Evil is not a theory. It was paraded brazenly across the world’s stage in the great wars of the twentieth century, and has been recently seen in the atrocities perpetrated by ISIS and Boko Haram. From rape and abuse, to enslavement and degradation, mankind is capable of shocking and diverse evils. Words like “wrong” or “error” simply do not convey either the depth of harm to the victims of evil or the malignity of those who perpetrate it. Daniel M. Haybron, Professor of Philosophy at Saint Louis University, writes,
“We do not employ the language of evil as freely as our forbears did. But call Hitler or the Holocaust evil and you are unlikely to arouse much disagreement. On the contrary: you will have better luck generating dissent if you refer to Hitler or the Holocaust merely as bad or wrong: “Hitler was a bad person, and what he did was wrong.” As is often noted, such tepid language seems terribly inadequate to the moral gravity of this subject matter. Prefix your adjectives with as many ‘verys’ as you like; you still fall short. Only ‘evil’, it seems, will do.”
While the reality of evil is a concept every philosopher must account for in his worldview, evil is not primarily a philosophical problem but a moral and personal one. Many readers of this book would certainly name things done to them, or perhaps by them, as evil, knowing that no other language could adequately capture the moral force of these actions. Evil seems to touch us all, one way or another. It is strong and surprising, monstrous and malevolent. It is an ocean, irresistibly overpowering helpless victims who find themselves in the wrong place at the wrong time. It is a raider, appearing on the horizon without warning, its flag of death promising rape and ravage. It is a kraken, its powerful tentacles impersonally and indiscriminately crushing rich and poor, young and old, noble and common alike.
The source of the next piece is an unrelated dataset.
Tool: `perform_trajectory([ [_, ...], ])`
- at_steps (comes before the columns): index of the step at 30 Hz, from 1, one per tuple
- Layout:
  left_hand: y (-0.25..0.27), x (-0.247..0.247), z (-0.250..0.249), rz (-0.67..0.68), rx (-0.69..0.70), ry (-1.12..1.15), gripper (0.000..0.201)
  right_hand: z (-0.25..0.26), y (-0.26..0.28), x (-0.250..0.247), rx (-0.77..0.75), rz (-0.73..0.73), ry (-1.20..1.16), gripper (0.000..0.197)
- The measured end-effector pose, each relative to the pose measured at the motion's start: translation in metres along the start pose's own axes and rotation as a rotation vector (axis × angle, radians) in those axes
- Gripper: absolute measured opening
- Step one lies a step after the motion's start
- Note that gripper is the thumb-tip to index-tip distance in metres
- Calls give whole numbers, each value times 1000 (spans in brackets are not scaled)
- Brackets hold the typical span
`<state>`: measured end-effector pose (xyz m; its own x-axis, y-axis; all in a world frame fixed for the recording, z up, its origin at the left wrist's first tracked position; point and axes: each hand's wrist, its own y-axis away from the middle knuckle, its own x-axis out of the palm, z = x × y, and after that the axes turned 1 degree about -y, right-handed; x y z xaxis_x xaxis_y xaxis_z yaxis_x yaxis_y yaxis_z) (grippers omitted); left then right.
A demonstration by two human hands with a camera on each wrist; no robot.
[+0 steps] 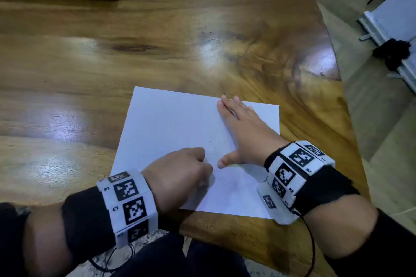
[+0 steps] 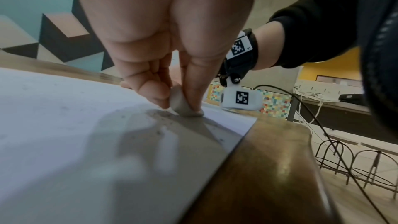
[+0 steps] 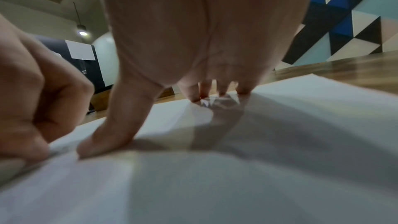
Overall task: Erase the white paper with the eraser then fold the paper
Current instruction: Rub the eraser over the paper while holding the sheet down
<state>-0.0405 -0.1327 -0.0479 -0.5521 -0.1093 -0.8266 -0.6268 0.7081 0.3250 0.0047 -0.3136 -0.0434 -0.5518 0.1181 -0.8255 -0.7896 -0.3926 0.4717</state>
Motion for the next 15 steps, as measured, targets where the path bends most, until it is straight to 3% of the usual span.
perform_trajectory([
  [2,0,2,2,22,-36,22,22,-2,1,-2,15,9,-47,131],
  [6,-5,-7,2,4,-107,148,6,-8,7,-5,63,-68,-104,121],
  [9,-25,-35,9,-27,-148,188,14,-8,10,-4,60,-68,-111,120],
  [15,-82,-82,29,-310,-329,154,16,-11,10,-1,52,-50,-141,126],
])
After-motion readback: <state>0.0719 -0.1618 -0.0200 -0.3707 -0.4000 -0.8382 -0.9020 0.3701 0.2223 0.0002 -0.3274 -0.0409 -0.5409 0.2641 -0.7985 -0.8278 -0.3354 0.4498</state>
The twisted tyranny of human evil prompts cries for deliverance, as in the example of David:
“Deliver me from my enemies, O my God; protect me from those who rise up against me; deliver me from those who work evil, and save me from bloodthirsty men. For behold, they lie in wait for my life; fierce men stir up strife against me. For no transgression or sin of mine, O Lord, for no fault of mine, they run and make ready. Awake, come to meet me, and see! You, Lord God of hosts, are God of Israel. Rouse yourself to punish all the nations; spare none of those who treacherously plot evil. Selah.” (Ps 59:1–5)
“Deliver me from those who work evil.” This cry for justice is a universal one. Is there a single person in all of human history who has not called out to his father, his king, or his gods to come to his aid at one time or another? An important truth concerning hell is that God hears. He hears, sees, and rouses Himself to avenge the oppressed. Hell is good because it communicates and secures the value of human life. Although it may seem highly counterintuitive to the western and modern mind, God cannot properly be said to care for mankind if there is no hell. Hell is God’s vengeance upon those who have harmed His creatures.